- [YOUR TASK]: The exact lines of the listing, from its first through the line that contains "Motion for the", are to make up the answer, and pictures are to be left out.

- [SUPPLIED MATERIAL]:
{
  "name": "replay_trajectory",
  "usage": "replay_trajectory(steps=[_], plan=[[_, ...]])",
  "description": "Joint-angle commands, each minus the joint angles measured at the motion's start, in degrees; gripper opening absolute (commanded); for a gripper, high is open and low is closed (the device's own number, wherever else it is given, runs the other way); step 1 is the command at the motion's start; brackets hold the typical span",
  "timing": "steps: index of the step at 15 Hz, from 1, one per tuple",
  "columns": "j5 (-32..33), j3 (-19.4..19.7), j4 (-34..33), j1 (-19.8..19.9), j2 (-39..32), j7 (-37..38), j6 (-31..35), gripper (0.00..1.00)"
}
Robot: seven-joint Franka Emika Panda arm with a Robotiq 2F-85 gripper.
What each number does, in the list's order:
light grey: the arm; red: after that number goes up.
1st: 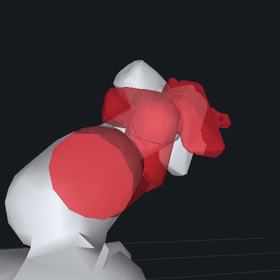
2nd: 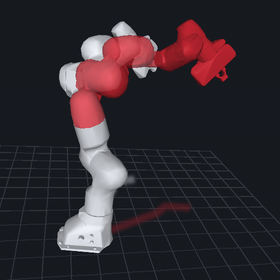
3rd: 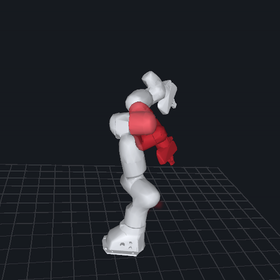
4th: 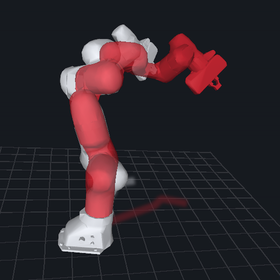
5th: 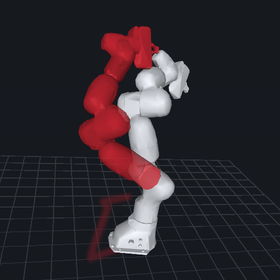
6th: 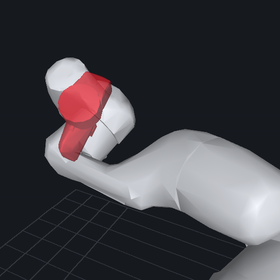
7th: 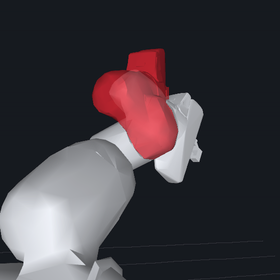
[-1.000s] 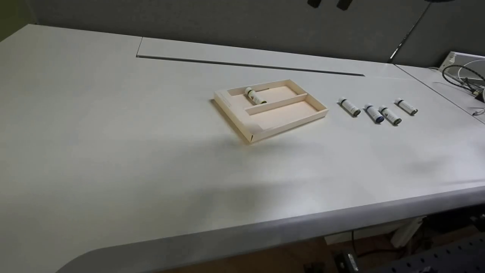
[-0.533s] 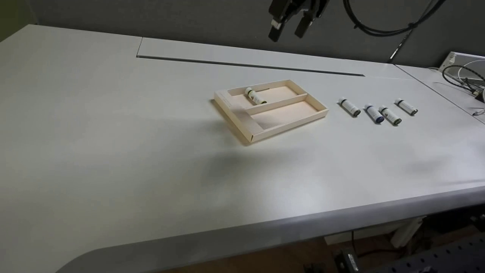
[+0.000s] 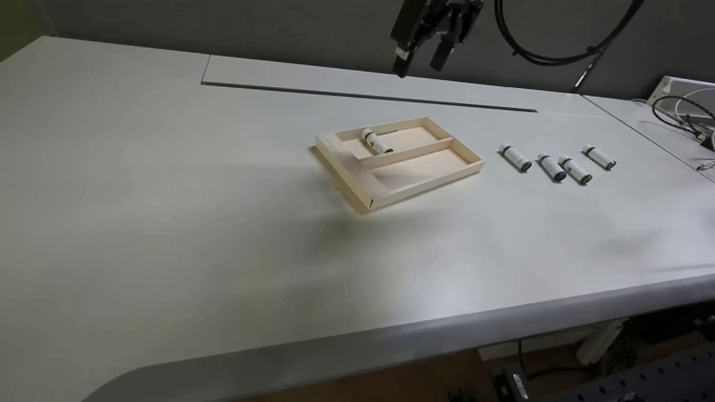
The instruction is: Remove the bottle from the tray and put it on the table
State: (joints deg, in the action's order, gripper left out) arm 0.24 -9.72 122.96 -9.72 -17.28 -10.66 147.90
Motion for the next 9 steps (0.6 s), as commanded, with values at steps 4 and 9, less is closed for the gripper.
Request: replay_trajectory(steps=[4,9], plan=[[-5.4,-1.4,-1.1,3.2,-4.7,-2.1,1.3,1.0],[-9.8,-2.9,-2.2,6.3,-12.0,-3.7,7.6,1.0]])
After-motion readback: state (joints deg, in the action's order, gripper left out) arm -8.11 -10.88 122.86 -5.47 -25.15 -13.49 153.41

- [EXERCISE OUTPUT]:
{
  "name": "replay_trajectory",
  "usage": "replay_trajectory(steps=[_], plan=[[_, ...]])",
  "description": "Joint-angle commands, each minus the joint angles measured at the motion's start, in degrees; gripper opening absolute (commanded); for a gripper, high is open and low is closed (the device's own number, wherever else it is given, runs the other way); step 1 is the command at the motion's start; brackets hold the typical span",
  "timing": "steps: index of the step at 15 Hz, from 1, one per tuple",
  "columns": "j5 (-32..33), j3 (-19.4..19.7), j4 (-34..33), j1 (-19.8..19.9), j2 (-39..32), j7 (-37..38), j6 (-31..35), gripper (0.00..1.00)"
}
Robot: seven-joint Franka Emika Panda arm with a Robotiq 2F-85 gripper.
What each number does, in the list's order:
light grey: the arm; red: after that number goes up.
1st: 
2nd: 
3rd: 
4th: 
5th: 
6th: 
7th: 
[-1.000s] 
[-0.533s] 
[+0.000s] 
The instruction is: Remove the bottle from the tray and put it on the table
State: (joints deg, in the action's order, gripper left out) arm 0.24 -9.72 122.96 -9.72 -17.28 -10.66 147.90
Motion for the next 9 steps (0.6 s), as commanded, with values at steps 4 and 9, less is closed for the gripper.

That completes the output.